Gold prospector and farmer

Thomas Gabriel Read (21 August 1825 – 31 October 1894) was a gold prospector and farmer. His discovery of gold in Gabriel's Gully triggered the first major gold rush in New Zealand.

==Life==
Read was born on 21 August 1825 in Van Diemen's Land. The eldest of ten children, his father was businessman and banker George Frederick Read and his mother, Margaret Terry, was the daughter of a miller and the senior Read's second wife.

After working on the goldfields of California and Victoria in the 1850s, Read travelled to Otago, New Zealand, on board the Don Pedro II, having heard rumours in September 1860 of gold being found in Mataura, Southland. He arrived in Otago in February 1861. On 25 May 1861, he discovered gold close to the banks of the Tuapeka River in Otago, at Gabriel's Gully, which is named after him. Read wrote to Otago Superintendent John Richardson on 4 June to confirm the discovery, which led to the Otago gold rush. The Otago Provincial Council awarded Read £1000, having earlier advertised a £500 reward for "the discovery of a Remunerative Goldfield within the Province of Otago", even though an Indian man, Edward Peters, was the discoverer of the first workable gold field in Otago in 1858 and had two applications rejected.
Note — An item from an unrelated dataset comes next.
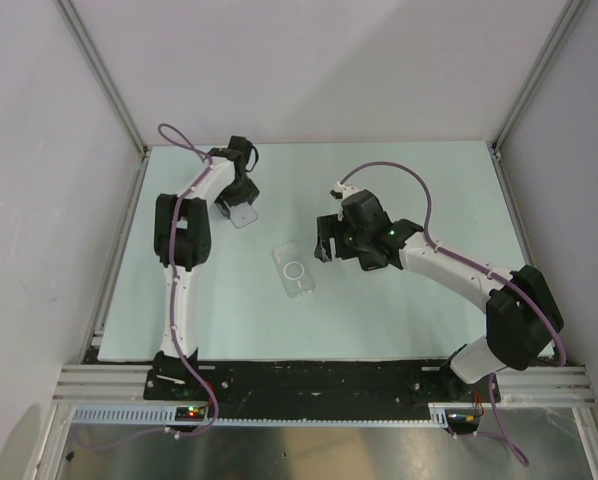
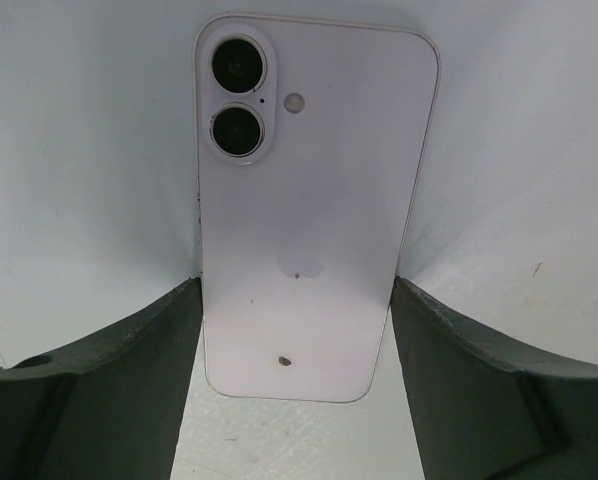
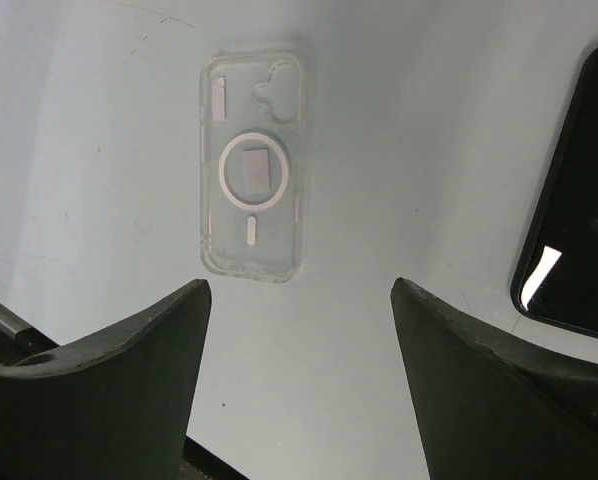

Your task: Put the phone into the phone case

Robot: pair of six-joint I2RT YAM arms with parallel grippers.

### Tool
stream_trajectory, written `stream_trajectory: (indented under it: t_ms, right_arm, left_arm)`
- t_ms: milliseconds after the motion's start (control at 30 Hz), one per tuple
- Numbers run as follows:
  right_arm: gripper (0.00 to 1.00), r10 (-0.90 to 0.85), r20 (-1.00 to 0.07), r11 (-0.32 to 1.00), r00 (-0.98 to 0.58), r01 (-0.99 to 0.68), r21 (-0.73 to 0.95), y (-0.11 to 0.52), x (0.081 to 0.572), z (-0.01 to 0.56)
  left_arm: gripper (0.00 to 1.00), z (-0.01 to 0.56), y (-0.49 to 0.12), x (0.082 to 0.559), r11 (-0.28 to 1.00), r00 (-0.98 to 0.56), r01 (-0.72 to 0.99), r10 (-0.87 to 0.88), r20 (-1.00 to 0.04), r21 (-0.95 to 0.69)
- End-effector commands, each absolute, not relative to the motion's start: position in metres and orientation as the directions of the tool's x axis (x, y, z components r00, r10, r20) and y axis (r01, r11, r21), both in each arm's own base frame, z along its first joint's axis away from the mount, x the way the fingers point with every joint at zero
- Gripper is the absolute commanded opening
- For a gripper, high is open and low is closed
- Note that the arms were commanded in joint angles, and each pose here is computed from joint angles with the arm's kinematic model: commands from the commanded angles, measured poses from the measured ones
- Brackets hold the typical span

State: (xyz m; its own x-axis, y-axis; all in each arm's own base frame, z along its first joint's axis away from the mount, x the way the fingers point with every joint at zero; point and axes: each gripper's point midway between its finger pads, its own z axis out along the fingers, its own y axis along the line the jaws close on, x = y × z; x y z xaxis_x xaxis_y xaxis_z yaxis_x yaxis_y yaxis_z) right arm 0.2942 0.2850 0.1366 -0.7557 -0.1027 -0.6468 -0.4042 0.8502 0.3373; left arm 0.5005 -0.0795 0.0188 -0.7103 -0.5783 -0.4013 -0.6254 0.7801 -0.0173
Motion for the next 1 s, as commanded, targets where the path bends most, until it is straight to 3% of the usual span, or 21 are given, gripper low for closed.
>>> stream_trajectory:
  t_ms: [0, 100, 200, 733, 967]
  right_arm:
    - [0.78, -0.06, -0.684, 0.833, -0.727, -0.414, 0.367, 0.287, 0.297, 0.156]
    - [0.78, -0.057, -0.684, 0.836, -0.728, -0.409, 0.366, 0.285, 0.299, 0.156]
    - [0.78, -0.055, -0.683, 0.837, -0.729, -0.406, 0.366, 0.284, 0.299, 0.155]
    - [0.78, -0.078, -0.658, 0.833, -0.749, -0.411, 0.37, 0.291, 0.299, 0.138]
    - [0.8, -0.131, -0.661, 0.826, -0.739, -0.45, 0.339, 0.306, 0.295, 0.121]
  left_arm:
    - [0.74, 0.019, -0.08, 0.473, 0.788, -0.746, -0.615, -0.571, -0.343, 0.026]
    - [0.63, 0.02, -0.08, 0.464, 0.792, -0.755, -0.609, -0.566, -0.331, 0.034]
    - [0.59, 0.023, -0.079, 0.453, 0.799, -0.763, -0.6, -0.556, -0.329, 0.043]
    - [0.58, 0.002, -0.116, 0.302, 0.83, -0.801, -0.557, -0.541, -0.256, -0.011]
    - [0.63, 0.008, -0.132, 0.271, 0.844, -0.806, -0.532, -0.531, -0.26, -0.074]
In 1864, Read returned to Tasmania with his £1000 windfall; he invested £155 of this to purchase Smooth Island. In 1869, he married his cousin, Amelia Mitchell (née Wilson); they remained childless. Read was admitted to the New Norfolk Hospital for the Insane in Hobart in April 1887, suffering from bipolar disorder. He remained at that hospital until his death on 31 October 1894 aged 69. The cause of death was apoplexy. He was buried in an unmarked grave in New Norfolk.